Added receiver Mark Clayton: "Guys found strength in each other to make the plays; they were saying, `Let me do something to help the guys.' Seeing things like Jamal [Lewis] running over people -- that's energizing. And at that point, man, I was tired. Seriously. But I got that energy back."

And, said McNair: "When you've got the offensive line talking, showing morale, getting guys together, that's a good sign. You don't see that too often in the National Football League, encouraging each other, talking to each other, telling them to hold their blocks. I was glad to hear that, especially in this environment."

To hear McNair tell it, his teammates were lifting him up.

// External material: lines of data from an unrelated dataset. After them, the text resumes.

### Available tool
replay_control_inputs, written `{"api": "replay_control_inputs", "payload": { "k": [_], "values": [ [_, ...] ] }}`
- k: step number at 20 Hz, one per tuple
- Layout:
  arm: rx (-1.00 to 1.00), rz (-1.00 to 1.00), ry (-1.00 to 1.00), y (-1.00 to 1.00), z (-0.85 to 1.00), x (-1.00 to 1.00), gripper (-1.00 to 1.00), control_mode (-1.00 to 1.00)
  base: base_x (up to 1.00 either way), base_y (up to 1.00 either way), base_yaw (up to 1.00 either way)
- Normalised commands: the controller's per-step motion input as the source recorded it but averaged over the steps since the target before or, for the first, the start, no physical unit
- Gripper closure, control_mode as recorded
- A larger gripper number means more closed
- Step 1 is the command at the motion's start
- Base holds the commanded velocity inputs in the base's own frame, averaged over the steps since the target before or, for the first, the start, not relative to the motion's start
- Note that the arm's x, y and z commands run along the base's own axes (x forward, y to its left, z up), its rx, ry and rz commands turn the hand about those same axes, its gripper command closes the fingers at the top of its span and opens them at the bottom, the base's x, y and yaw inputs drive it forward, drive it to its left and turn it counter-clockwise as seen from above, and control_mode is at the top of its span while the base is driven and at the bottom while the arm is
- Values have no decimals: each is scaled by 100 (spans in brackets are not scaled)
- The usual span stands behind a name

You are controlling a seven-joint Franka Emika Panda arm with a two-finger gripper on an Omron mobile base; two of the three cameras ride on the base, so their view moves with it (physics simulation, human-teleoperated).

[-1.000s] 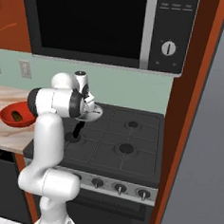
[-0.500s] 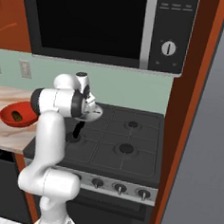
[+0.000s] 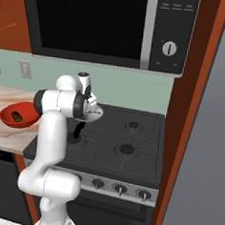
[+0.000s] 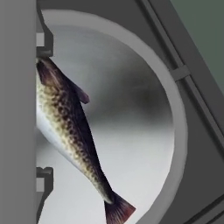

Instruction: Place the fish on the plate and place the sweet potato on the same plate.

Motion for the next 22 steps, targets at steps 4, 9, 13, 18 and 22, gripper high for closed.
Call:
{"api": "replay_control_inputs", "payload": {
  "k": [4,9,13,18,22],
  "values": [
    [0,0,0,0,-9,16,-100,-100,0,0,0],
    [0,0,0,0,-12,3,-100,-100,0,0,0],
    [0,0,0,1,-13,0,-100,-100,0,0,0],
    [0,-1,0,0,-14,-4,-100,-100,0,0,0],
    [0,-2,3,3,-21,-4,-100,-100,0,0,0]
  ]
}}
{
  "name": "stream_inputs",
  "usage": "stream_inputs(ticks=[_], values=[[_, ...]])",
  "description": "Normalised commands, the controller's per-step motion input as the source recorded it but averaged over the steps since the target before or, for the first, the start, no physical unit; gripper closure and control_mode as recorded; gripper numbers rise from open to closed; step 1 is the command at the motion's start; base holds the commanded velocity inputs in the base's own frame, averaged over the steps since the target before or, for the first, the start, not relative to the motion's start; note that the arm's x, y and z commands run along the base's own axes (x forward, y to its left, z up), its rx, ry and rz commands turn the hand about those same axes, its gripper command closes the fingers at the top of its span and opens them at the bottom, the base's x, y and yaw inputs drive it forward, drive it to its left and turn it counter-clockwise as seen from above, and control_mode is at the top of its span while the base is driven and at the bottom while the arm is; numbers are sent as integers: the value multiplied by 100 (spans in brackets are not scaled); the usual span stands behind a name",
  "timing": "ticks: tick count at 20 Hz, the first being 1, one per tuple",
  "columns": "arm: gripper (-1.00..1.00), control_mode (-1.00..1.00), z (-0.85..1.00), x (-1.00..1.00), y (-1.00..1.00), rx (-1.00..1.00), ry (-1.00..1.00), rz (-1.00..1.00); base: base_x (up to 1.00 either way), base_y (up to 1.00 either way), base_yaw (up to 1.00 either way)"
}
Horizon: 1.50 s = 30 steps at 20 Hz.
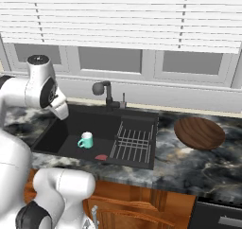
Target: Pick the mug and place it in the sink. Pick the bowl and place it in the open cabinet and then close the cabinet.
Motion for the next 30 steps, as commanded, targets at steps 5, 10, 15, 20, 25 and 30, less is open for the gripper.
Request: stream_inputs(ticks=[5, 10, 15, 20, 25, 30], values=[[-100, -100, 7, -25, -42, -1, 0, -4, 0, 0, 0], [-100, -100, 0, -29, -58, 0, 0, -3, 0, 0, 0], [-100, -100, 0, -19, -49, 0, 0, -9, 0, 0, 0], [-100, -100, 2, -1, -34, 0, 0, -16, 0, 0, 0], [-100, -100, 6, -4, -30, 0, 0, -19, 0, 0, 0], [-100, -100, 1, 0, -23, 0, 0, -30, 0, 0, 0]])
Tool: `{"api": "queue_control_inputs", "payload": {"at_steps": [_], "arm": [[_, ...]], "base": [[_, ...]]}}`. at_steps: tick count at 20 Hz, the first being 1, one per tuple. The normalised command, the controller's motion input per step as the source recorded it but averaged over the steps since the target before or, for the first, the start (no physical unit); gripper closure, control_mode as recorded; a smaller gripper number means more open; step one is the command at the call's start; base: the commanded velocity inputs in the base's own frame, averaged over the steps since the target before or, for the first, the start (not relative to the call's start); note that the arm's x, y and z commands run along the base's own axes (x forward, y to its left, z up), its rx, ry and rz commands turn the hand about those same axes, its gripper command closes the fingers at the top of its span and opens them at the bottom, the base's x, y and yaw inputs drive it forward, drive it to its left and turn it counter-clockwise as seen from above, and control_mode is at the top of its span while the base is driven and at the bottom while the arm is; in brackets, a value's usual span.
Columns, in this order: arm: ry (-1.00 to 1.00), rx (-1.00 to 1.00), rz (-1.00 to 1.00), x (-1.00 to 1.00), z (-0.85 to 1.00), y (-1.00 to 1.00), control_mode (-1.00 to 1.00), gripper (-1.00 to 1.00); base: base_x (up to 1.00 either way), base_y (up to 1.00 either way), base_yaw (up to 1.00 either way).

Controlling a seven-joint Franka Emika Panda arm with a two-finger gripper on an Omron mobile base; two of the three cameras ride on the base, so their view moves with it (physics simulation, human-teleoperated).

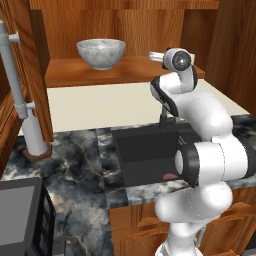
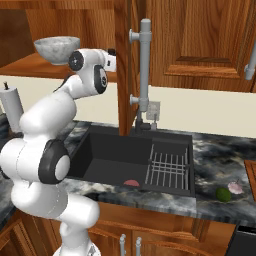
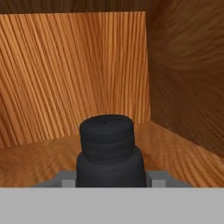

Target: Open the cabinet. Place the bowl and condiment on the counter. Then place the lime and garlic on the cutting board.

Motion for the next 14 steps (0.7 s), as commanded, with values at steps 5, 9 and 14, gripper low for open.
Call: {"api": "queue_control_inputs", "payload": {"at_steps": [5,9,14], "arm": [[0.0,0.01,-0.11,-0.45,0.08,0.2,-1.0,1.0],[0.0,0.02,-0.1,-0.46,0.04,0.19,-1.0,1.0],[0.0,0.02,-0.1,-0.5,0.0,0.09,-1.0,1.0]], "base": [[0.0,0.0,0.0],[0.0,0.0,0.0],[0.0,0.0,0.0]]}}
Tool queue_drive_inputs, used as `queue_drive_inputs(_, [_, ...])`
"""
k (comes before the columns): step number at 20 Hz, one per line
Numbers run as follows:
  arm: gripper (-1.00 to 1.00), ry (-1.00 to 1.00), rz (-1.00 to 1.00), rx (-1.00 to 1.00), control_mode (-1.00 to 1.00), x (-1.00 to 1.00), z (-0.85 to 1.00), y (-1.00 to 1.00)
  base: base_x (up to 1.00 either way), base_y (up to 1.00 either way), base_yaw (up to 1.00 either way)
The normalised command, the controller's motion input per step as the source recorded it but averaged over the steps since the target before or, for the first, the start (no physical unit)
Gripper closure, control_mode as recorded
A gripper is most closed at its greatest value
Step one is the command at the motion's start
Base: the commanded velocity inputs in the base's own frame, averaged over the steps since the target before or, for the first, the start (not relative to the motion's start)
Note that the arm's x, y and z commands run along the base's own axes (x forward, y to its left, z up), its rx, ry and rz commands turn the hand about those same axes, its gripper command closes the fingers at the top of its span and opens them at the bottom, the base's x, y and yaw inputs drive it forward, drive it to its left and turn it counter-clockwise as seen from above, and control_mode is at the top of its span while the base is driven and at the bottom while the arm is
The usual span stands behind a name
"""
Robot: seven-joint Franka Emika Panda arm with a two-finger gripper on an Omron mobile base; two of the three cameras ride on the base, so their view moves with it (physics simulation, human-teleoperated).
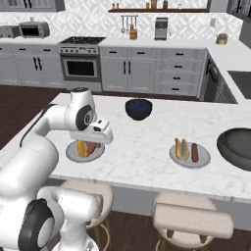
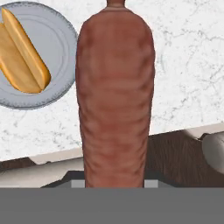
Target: Place one bun and one sausage from the bowl on each plate.
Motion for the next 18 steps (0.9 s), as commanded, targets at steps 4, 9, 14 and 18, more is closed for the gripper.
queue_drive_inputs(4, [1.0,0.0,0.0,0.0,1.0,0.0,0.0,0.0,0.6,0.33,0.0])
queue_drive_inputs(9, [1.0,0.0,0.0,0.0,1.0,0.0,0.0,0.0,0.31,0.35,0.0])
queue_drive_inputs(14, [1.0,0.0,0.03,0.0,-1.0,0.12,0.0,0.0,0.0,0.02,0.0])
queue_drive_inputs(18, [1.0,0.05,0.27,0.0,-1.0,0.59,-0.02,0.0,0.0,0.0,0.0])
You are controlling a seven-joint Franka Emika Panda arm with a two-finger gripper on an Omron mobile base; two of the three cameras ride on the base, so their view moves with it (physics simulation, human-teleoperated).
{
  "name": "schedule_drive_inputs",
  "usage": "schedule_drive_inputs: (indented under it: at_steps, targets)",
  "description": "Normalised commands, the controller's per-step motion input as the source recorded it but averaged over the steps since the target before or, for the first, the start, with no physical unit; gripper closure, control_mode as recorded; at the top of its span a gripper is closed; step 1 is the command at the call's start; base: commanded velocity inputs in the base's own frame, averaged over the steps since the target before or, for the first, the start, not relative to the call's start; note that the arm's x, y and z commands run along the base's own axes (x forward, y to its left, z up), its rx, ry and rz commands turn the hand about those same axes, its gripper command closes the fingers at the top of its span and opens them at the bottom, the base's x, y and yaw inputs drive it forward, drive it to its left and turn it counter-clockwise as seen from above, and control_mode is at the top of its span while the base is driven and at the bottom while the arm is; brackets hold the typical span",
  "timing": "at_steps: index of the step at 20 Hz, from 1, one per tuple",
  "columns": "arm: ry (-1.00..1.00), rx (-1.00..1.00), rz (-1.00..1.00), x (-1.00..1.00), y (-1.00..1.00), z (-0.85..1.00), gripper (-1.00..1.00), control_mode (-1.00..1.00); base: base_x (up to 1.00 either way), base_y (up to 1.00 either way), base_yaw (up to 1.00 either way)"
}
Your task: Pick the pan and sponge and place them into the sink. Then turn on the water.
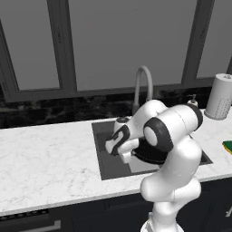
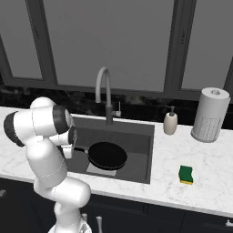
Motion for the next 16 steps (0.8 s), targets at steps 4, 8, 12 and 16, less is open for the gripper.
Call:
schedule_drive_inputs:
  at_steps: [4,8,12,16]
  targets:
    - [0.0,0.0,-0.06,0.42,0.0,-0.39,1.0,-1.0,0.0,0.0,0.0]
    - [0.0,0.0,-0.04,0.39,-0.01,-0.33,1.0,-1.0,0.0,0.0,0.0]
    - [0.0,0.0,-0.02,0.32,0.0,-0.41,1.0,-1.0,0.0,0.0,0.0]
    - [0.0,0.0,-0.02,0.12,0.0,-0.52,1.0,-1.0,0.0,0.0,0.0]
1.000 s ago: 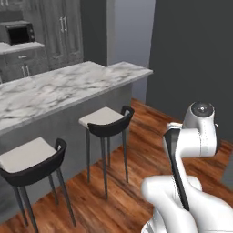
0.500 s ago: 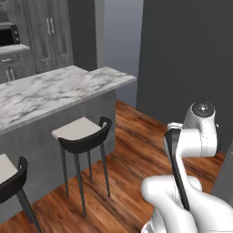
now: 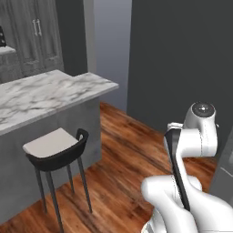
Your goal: There is a wine glass and glass cup on the dining counter. Place the wine bottle next to the wine glass and the juice bottle next to the glass cup.
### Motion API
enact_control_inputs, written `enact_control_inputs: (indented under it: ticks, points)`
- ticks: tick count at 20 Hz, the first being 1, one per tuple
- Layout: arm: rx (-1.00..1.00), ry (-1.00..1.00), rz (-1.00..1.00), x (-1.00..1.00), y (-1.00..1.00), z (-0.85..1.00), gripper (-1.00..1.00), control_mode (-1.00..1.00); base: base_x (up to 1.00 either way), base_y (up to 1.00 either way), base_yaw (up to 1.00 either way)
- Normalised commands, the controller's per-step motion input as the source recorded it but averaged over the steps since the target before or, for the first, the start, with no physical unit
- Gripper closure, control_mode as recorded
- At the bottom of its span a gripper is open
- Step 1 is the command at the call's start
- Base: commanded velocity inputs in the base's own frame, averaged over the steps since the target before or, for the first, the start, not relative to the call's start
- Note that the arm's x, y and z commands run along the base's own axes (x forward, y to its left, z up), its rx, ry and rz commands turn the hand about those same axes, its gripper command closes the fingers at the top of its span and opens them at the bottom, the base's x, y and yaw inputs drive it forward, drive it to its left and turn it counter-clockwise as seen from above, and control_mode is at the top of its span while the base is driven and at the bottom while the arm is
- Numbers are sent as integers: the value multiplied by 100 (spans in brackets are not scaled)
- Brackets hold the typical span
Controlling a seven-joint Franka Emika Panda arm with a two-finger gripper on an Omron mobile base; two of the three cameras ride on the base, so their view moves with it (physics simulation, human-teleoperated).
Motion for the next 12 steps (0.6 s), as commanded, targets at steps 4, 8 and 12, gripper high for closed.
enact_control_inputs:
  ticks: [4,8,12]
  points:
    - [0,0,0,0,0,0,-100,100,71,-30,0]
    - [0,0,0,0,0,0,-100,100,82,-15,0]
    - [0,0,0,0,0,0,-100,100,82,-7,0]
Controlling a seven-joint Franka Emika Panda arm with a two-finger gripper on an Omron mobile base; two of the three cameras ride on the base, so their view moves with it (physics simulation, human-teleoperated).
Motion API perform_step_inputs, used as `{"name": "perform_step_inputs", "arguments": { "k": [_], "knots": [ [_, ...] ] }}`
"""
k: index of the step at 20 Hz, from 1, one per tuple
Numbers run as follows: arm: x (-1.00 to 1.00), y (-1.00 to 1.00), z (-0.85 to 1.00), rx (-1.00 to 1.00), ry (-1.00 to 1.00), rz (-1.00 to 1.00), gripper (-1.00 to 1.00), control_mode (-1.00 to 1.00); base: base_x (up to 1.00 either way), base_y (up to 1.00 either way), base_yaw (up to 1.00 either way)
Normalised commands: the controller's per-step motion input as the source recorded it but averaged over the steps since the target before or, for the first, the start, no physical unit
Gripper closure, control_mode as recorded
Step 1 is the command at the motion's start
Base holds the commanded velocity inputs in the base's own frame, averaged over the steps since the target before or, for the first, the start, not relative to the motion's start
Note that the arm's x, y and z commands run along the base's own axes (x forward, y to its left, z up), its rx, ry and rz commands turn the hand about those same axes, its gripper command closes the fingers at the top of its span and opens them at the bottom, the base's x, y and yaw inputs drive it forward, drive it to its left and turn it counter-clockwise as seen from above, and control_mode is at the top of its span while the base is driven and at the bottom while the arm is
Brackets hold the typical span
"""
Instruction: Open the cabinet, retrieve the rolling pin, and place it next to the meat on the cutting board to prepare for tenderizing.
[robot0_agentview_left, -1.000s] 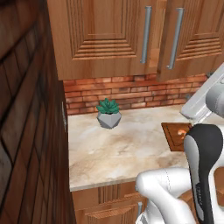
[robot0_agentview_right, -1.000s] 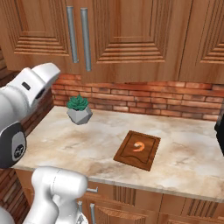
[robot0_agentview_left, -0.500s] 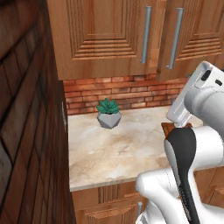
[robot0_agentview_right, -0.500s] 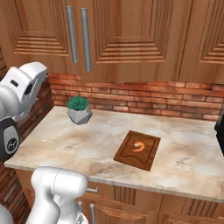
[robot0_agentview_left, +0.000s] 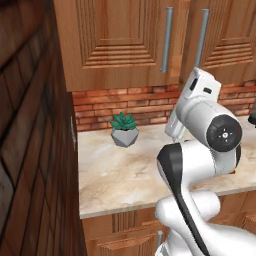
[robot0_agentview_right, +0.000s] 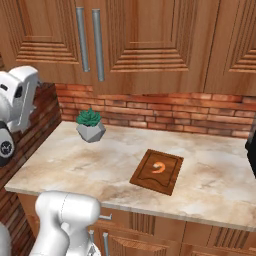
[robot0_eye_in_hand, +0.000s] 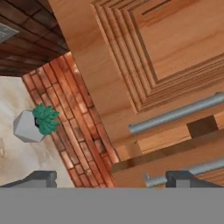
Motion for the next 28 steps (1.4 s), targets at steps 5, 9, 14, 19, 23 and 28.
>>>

His teammates were saying it was the other way around. Whatever the case, they all rose together, in ways the Ravens as we know them, post-Super Bowl, haven't done all that often.

McNair didn't earn any style points yesterday. He took some punishment along the way, his receivers bailed him out a few times, and the Browns could have ended it at least three times down the stretch had they held on to a couple of his passes. For long stretches, Charlie Frye was the better quarterback, and at the end he definitely had the better numbers.

Except that McNair won. Stover scored the winning points, Chris McAlister made the pivotal interception, Clayton and Derrick Mason and Todd Heap kept making big catches. But ask them all who got them there, and the vote is unanimous: Steve McNair.

Just like he was supposed to from before the time the Ravens got him.

It's easy to say that this game shouldn't have played out this way, with the Browns winless, beaten up and getting booed at times by their own fans. But this is how it was, and the result was better than the alternative. With this team, more games will go this way than the way the first two against the Tampa Bay Buccaneers and Oakland Raiders did -- ugly, clawing, grasping, decided by a big play or two, or, more often, a steady hand under fire.

McNair's hand was as steady as they come yesterday -- at least at the end. Deep into the third quarter, he and the offense were sputtering along as usual, and when Jamal Lewis barely got out of the backfield on a fourth-and-one at the Browns' 28, trailing 14-3, a gruesome loss seemed certain. Even when they got the ball back one Browns three-and-out later, his first pass was nearly picked off by safety Sean Jones.

He completed 14 of his next 18 for 151 yards, covering three drives, three scores and 12 unanswered points.

Few of them reminded anyone of Johnny Unitas. But one went to Heap -- a question mark before the game with a freak ankle sprain -- in the end zone on the first play of the final quarter to make it a game again. Four converted third downs. His last, to Mason sliding at the sideline at the Browns' 33 with 33 seconds left, set Stover up.

"He told me before the game he's got my back," McNair said of Stover.

And vice versa. Everybody has known for 17 years what Stover can do. What rarely was obvious was what the offense could do to help him.

Now you know.

Everybody claimed that the offense wasn't necessarily fixed for good -- but they also talked about this being the game where the Ravens "grew up." With so little experience in how to win games like this, they got a crash course from one of the masters.

"It all starts with Steve," Heap said. "You see his face -- he looked in every single guy's eyes and told us what to expect and what we need to do. It's really something when everybody has confidence in what's going on, even if we weren't doing it all game."

That's why Steve McNair is here. In case you weren't sure.